Connecting facts about Bach with the call

This item should arrive on the three hundred and twenty-eighth anniversary of the birth of Johann Sebastian Bach. Not everyone enjoys Baroque music, but anyone whose compositions endure for more than three hundred years deserves respect. The following reflections attempt to connect facts about Bach with the call we receive in baptism (on which we reflect during Lent) and with Holy Week (for which Bach composed no small amount of music).

Bach spent much of his life perfecting the fugue. When he took his first breaths, the church had primary influence on the lives of most Europeans. The discipline and earnestness of the fugue echoed the sway of the church on daily life and cultural norms. By the time Bach entered the Church Triumphant, the varied pursuits of the Enlightenment were changing culture significantly. Almost as soon as Bach died, the form he perfected became passé. That does not, however, diminish his endeavors. Baptism calls us to live our faith here and now and to allow what we believe and whom we follow to affect present individuals and practices. The forms by which we express them vary, but life, love, and faith endure. God does not call us to mimic those who preceded us or to restrict those who follow us. Rather God calls us to build on the foundation we inherited and to lay a foundation for our heirs. Bach did that. How's that going for us?

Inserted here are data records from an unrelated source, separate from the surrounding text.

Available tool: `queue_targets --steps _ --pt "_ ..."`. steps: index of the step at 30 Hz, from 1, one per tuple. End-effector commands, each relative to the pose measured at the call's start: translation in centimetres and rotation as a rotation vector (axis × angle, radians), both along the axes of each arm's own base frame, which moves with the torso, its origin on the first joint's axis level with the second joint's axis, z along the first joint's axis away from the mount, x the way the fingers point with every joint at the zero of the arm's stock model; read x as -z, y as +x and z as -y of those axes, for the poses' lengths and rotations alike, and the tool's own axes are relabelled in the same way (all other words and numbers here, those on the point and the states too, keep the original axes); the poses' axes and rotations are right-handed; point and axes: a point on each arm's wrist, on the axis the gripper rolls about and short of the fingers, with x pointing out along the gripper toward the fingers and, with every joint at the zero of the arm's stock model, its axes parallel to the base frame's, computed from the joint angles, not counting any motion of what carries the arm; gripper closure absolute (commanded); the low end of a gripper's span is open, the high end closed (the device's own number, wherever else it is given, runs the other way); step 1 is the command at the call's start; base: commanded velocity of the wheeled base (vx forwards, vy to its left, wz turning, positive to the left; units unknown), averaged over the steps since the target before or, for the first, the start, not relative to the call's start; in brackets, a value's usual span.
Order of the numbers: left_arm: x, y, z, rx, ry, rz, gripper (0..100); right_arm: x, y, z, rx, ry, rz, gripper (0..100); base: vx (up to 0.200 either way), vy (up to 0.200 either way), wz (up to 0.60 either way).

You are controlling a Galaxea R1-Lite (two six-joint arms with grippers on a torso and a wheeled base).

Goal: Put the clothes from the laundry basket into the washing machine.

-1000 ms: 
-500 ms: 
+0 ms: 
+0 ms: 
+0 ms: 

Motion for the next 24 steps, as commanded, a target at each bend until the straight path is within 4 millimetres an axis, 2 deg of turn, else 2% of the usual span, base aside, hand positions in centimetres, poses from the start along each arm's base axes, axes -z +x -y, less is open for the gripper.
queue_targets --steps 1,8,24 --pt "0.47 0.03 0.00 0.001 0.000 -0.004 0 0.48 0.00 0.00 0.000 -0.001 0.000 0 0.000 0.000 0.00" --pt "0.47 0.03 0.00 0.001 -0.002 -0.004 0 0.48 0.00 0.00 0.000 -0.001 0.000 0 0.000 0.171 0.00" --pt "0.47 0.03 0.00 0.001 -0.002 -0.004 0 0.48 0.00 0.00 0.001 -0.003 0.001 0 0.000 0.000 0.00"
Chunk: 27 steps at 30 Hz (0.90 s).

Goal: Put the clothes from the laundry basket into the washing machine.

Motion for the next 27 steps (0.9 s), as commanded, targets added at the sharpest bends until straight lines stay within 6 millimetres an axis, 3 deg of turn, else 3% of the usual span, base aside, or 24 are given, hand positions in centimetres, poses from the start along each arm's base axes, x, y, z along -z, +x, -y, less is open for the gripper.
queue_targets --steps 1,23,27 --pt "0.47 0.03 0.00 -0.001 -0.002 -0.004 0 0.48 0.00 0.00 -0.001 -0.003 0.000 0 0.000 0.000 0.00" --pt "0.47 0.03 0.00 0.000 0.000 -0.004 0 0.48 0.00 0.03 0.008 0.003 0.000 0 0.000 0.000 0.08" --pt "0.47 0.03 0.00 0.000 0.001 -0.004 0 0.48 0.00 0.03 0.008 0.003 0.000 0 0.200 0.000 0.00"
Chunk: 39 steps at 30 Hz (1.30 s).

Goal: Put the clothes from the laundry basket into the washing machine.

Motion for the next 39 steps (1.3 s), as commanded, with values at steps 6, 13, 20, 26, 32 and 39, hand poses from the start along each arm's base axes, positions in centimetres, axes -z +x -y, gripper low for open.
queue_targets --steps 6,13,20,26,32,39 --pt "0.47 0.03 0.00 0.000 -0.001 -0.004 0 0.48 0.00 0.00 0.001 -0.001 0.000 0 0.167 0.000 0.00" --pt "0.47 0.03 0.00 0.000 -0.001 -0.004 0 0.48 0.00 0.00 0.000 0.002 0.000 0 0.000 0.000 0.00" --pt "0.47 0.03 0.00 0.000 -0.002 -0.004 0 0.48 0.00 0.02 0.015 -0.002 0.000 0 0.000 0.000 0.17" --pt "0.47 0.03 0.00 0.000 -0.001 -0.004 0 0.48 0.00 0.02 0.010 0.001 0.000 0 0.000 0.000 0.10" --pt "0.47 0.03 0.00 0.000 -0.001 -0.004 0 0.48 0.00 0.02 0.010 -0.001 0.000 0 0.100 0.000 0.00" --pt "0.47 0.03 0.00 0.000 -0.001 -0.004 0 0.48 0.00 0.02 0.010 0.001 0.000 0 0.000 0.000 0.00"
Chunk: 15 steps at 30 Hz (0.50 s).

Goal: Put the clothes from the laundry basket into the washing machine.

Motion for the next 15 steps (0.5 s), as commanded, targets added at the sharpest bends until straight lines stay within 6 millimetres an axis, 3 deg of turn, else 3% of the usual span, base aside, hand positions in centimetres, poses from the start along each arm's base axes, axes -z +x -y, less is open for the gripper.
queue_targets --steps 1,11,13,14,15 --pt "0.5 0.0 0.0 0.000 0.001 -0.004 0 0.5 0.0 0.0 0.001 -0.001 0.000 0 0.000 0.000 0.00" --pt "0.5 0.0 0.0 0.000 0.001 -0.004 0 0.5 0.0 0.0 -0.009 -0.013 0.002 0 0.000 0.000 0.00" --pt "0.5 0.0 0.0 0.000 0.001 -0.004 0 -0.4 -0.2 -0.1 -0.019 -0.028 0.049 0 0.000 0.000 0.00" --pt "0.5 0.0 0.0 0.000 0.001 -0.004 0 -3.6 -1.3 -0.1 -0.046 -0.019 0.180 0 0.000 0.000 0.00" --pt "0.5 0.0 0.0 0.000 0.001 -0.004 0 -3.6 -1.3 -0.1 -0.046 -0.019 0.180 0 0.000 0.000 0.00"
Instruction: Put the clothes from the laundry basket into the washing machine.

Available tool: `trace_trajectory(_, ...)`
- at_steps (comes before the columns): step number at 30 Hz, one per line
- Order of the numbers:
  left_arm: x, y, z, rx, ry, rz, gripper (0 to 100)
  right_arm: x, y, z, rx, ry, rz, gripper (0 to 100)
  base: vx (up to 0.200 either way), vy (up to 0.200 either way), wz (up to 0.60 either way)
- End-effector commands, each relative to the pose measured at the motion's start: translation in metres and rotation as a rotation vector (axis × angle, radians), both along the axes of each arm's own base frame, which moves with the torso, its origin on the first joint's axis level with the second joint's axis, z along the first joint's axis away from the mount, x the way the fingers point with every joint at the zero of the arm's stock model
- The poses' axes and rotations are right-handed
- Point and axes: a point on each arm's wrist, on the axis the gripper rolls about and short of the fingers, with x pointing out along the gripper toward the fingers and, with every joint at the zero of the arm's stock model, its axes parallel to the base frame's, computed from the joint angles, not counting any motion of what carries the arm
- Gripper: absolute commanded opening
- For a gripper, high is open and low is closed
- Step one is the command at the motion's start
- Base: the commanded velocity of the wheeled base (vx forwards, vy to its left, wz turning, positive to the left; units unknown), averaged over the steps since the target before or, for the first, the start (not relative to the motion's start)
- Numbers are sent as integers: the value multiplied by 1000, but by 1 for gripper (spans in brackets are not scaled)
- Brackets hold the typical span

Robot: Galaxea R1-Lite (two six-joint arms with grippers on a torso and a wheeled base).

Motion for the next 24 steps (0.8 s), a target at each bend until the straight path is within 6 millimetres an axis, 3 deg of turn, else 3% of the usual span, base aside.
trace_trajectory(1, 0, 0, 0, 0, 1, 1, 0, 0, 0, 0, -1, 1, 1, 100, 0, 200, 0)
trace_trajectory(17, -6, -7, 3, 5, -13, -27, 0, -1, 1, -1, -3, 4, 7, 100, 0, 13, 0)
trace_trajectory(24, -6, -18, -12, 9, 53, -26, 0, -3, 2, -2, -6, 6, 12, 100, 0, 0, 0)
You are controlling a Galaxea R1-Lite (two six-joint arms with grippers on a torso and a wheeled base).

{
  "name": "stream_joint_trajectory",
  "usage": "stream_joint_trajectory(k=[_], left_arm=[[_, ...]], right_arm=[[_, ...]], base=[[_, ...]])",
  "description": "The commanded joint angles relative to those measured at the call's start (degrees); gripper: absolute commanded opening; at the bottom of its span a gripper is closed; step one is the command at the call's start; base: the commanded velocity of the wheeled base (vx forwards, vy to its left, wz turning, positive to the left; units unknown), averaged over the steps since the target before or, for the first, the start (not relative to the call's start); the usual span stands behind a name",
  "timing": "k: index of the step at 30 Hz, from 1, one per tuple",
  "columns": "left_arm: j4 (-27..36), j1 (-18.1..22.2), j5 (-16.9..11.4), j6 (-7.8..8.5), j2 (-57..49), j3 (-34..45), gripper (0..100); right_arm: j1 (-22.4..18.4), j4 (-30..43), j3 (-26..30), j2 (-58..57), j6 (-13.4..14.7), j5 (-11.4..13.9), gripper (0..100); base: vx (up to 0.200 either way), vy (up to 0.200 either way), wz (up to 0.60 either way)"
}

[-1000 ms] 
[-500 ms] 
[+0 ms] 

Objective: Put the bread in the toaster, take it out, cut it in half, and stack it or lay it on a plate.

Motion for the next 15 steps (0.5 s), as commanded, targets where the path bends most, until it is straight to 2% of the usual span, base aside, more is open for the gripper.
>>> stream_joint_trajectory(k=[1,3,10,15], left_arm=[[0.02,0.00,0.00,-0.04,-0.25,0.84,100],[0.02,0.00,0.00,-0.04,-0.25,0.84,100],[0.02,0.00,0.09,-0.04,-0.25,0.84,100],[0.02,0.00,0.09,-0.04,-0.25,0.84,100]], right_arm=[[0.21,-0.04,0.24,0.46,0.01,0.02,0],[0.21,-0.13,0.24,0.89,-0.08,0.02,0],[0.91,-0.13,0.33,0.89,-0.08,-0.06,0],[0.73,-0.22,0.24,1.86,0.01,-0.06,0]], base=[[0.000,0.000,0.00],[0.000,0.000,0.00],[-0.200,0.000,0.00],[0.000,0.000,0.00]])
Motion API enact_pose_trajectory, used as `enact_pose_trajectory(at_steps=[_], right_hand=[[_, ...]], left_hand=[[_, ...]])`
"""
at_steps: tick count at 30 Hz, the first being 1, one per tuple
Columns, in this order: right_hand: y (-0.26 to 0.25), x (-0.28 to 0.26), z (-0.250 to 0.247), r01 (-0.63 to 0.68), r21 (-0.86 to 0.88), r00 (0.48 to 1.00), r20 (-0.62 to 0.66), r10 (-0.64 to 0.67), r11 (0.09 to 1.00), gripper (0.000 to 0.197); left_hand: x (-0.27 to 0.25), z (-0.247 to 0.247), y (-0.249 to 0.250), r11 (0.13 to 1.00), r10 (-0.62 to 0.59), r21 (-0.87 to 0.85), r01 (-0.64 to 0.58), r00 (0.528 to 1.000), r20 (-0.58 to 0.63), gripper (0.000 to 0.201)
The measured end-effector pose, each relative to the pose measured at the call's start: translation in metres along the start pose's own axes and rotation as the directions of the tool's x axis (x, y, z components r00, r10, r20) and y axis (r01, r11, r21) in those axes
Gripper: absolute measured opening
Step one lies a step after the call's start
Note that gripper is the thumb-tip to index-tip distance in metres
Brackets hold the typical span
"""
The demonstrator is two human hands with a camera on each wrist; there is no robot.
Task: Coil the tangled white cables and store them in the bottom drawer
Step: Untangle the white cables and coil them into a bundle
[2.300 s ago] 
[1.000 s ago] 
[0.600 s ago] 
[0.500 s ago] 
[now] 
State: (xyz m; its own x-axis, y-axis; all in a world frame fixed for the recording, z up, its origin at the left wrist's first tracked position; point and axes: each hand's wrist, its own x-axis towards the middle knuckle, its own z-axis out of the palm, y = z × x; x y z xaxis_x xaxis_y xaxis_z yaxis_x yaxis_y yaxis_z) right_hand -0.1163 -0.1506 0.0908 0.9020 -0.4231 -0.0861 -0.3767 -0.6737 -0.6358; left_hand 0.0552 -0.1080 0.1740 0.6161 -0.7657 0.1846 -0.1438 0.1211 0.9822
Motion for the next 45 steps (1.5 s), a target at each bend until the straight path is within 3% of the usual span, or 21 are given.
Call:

The stern portraits we view of Bach often make him seem dour and humorless. Yet, many of his contemporaries described the "holy cantor" as a man quick to join in trivial amusements. Those who understand music much better than I note that Bach appears to have had fun as he composed and that his smiles appear often in his music. His first biographer, Johann Nicholas Forkel, described his musical genius as cheerful and even jocose. While squeezing more than eleven hundred compositions, care for his large family, and constant wrestling with congregational dynamics into his sixty-five years, Bach found and made room for joy. Baptism calls us to similar gladness. Although little that we do in faith comes easily and our most important tasks stretch us considerably, we can with Paul "rejoice in the Lord always" because blessings weave and worm their way into everything. Do those around us know us for our gladness?

Even those of us who do not appreciate his music recognize Bach's name and fame as a composer. In the eighteenth century, however, most knew Bach primarily or solely as a performer, a virtuoso on the harpsichord and organ. The compositions of Vivaldi, Telemann, Scarlatti, and Handel drew rave reviews and adulation. Most of what Bach composed did not become known to the public until a century or more after his death. Similarly, we respond to God's call not for the recognition but because doing so makes us more alive and echoes true in our depths. Like many Reformed musicians, Bach wrote the letters S D G at the start and end of his compositions. They stand for the Latin words "Soli Deo Gloria," which means "Glory to God Alone." Surely Bach had as much pride as most of us; but he knew and pointed to his maker. Our tradition declares that we have no purpose higher than to glorify and enjoy God. Most of the celebrities we admire point primarily to themselves. The baptized point to God. How's that going?

As we enter Holy Week and follow Jesus past the palms and the upper room, beyond Gethsemane and Golgotha, and into the tomb, where we await the light in silent stillness, please remember that we find ourselves by losing ourselves in the call that leads to true life.